Nonadherence to a physician-prescribed therapeutic intervention is a costly, dangerous, and sometimes fatal concern in healthcare. To date, the study of nonadherence has been constrained to clinical studies. The novel approach described herein allows for the preclinical study of nonadherence in etiologically relevant disease animal model systems.

New method

The method herein describes a novel computer-automated pellet delivery system which allows for the study of nonadherence in animals. This system described herein allows for tight experimenter control of treatment using a drug-in-food protocol. Food-restricted animals receive either medicated or unmedicated pellets, designed to mimic either “taking” or “missing” a drug.

Results

The system described permits the distribution of medicated or unmedicated food pellets on an experimenter-defined feeding schedule. The flexibility of this system permits the delivery of drug according to the known pharmacokinetics of investigational drugs.

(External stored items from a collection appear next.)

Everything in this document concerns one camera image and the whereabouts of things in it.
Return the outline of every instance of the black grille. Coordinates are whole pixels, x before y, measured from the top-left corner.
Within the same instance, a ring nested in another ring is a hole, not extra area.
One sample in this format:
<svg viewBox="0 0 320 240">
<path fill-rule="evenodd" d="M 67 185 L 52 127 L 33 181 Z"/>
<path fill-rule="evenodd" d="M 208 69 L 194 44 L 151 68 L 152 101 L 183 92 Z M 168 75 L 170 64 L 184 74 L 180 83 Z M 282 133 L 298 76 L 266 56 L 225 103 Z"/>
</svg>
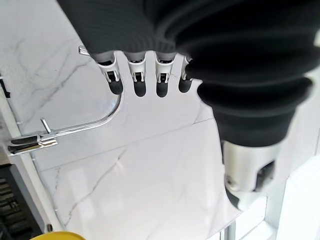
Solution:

Comparison with other methods

Current clinical adherence research relies on medication-event monitoring system (MEMS) tracking caps, which allows clinicians to directly monitor patient adherence. However, correlating the effects of nonadherence to efficacy still relies on the accuracy of patient journals.

Conclusion

This system allows for the design of studies to address the impact of nonadherence in an etiologically relevant animal model. Given methodological and ethical concerns of designing clinical studies of nonadherence, animal studies are critical to better understand medication adherence. While the system described was designed to measure the impact of nonadherence on seizure control, it is clear that the utility of this system extends beyond epilepsy to include other disease states.

Graphical abstract

Introduction

Patient nonadherence to a doctor-prescribed therapeutic regimen is a widespread problem across all prescribed pharmaceutical treatments and is often associated with expensive and sometimes fatal consequences. It is estimated that one-half to one-third of patients practice imperfect adherence across almost all disease categories (Osterberg and Blaschke, 2005). In the United States alone, it is estimated that nonadherence is responsible for as many as 125,000 preventable deaths per year (McCarthy, 1998) and $290 billion in preventable health care spending per year (Cutler and Everett, 2010). This makes nonadherence a major disease category on its own.

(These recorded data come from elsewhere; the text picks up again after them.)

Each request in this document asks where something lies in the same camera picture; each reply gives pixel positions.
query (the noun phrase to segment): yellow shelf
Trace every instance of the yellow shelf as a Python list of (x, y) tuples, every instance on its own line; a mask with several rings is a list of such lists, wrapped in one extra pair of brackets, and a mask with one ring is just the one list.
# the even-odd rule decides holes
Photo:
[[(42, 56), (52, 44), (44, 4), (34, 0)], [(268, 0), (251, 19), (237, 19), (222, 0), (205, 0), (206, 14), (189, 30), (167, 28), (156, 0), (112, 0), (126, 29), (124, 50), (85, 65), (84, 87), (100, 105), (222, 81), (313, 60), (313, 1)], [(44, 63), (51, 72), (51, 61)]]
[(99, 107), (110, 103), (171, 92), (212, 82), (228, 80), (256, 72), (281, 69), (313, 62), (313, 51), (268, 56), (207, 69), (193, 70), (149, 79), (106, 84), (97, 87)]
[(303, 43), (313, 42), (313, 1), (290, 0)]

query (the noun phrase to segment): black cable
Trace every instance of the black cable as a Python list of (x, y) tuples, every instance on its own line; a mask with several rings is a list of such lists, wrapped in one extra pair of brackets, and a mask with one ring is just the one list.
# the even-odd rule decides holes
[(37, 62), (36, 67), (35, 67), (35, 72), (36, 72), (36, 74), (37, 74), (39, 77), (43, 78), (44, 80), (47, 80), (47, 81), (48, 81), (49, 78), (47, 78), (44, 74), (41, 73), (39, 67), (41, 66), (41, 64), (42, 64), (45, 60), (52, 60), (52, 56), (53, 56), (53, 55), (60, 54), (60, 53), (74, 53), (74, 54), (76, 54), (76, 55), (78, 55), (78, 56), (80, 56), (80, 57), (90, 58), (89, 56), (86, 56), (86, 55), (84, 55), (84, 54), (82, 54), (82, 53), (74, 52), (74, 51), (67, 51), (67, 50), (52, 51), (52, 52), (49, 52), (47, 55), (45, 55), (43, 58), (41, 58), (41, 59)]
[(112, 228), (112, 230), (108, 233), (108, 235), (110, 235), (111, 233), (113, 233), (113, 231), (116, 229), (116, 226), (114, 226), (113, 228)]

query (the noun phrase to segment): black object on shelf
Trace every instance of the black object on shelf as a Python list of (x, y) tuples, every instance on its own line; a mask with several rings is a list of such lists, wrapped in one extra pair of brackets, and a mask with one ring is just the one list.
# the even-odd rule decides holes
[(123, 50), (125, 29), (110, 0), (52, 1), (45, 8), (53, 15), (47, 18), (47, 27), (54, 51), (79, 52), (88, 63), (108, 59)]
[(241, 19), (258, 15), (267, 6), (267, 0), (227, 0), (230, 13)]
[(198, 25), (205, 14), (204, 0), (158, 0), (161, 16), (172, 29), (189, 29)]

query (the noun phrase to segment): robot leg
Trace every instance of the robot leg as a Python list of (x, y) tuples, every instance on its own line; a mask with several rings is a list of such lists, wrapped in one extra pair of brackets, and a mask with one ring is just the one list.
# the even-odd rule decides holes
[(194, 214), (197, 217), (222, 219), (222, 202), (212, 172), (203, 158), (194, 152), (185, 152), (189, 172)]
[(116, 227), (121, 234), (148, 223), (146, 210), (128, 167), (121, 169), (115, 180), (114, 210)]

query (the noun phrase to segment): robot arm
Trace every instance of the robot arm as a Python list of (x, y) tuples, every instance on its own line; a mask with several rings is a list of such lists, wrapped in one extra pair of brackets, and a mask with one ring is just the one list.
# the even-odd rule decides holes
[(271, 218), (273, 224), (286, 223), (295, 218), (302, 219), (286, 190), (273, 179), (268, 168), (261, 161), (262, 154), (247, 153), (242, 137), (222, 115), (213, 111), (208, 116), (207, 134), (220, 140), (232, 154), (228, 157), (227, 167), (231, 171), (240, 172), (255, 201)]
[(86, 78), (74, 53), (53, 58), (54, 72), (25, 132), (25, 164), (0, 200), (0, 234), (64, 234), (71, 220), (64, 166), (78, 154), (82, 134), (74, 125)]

In the field of neurological diseases, patients practicing proper adherence has been linked to more positive outcomes. Improved adherence to cholinesterase inhibitors has demonstrated a marked improvement in quality-of-life for Alzheimer's patients (Brady and Weinman, 2013). Patients with Parkinson's disease have a reduction in motor deficits when practicing proper adherence to levodopa treatments (Grosset et al., 2009). Post-mortem toxicology has suggested that better anti-depressant adherence could reduce suicide rates (Isacsson et al., 1994). For the treatment of epilepsy, near-perfect adherence may result in nearly two-thirds fewer pharmacoresistant patients (Modi et al., 2014). However, the study of nonadherence has previously been limited to clinical research.

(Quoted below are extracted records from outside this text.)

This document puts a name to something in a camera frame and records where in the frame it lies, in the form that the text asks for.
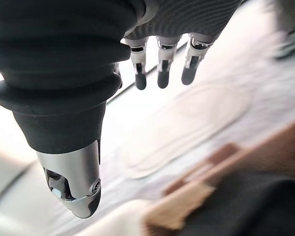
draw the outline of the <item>black fingertip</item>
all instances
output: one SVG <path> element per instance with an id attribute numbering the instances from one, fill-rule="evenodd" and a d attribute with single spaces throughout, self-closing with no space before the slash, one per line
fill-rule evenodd
<path id="1" fill-rule="evenodd" d="M 168 71 L 160 71 L 158 72 L 157 84 L 161 89 L 167 87 L 169 82 L 169 72 Z"/>
<path id="2" fill-rule="evenodd" d="M 147 78 L 145 74 L 136 75 L 136 86 L 139 90 L 144 90 L 147 86 Z"/>
<path id="3" fill-rule="evenodd" d="M 189 85 L 193 82 L 196 76 L 197 69 L 194 67 L 186 68 L 184 67 L 181 81 L 184 85 Z"/>

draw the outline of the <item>beige shoe insole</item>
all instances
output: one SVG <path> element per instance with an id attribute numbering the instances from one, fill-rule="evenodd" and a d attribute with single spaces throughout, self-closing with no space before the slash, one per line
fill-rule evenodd
<path id="1" fill-rule="evenodd" d="M 225 85 L 197 86 L 133 130 L 121 145 L 132 178 L 148 176 L 239 118 L 250 96 Z"/>

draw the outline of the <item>silver metal joint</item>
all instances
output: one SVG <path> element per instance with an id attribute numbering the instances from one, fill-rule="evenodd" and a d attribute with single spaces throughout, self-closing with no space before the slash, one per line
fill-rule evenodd
<path id="1" fill-rule="evenodd" d="M 37 152 L 50 191 L 80 218 L 96 211 L 100 196 L 99 147 L 96 140 L 80 150 L 47 154 Z"/>

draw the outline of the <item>screw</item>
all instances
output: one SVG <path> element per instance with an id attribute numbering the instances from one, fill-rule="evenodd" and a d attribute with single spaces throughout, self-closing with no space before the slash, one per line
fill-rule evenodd
<path id="1" fill-rule="evenodd" d="M 99 187 L 100 187 L 100 180 L 97 181 L 97 182 L 93 185 L 92 192 L 93 192 L 93 193 L 96 193 L 96 192 L 98 191 Z"/>

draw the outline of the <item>robotic hand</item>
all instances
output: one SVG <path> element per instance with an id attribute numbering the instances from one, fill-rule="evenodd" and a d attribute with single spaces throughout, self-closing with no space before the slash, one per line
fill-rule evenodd
<path id="1" fill-rule="evenodd" d="M 121 84 L 116 62 L 131 56 L 144 89 L 147 39 L 156 35 L 165 88 L 177 43 L 189 33 L 182 82 L 190 84 L 240 2 L 0 1 L 0 105 L 37 151 L 51 192 L 76 216 L 90 217 L 100 201 L 102 120 Z"/>

Clinical studies of nonadherence are confounded by poor patient and/or guardian reporting of adherence (Modi et al., 2011a). Newer technologies, such as electronic medication event monitoring system (MEMS) caps (Cramer et al., 1989), have increased the fidelity of patient adherence data. It has is widely appreciated that patient adherence is highly irregular (Buelow and Smith, 2004, Grosset et al., 2009). However, only one clinical report thus far has demonstrated actual patient patterns of nonadherence following prescription (Modi et al., 2011b). Additionally, clinical results often group patients without regards to which pharmacotherapy they are prescribed, thus confounding the results. Finally, patient reporting may still be unreliable in these systems, as well as adequate descriptions of symptoms and adverse events (Buelow and Smith, 2004, Hoppe et al., 2007). This, in turn, increases the error when attempting to correlate nonadherence to specific disease state outcomes; e.g. efficacy and adverse events (Faught, 2012). A novel system that can directly measure the impact of nonadherence in an etiologically relevant animal disease model would begin to address these concerns.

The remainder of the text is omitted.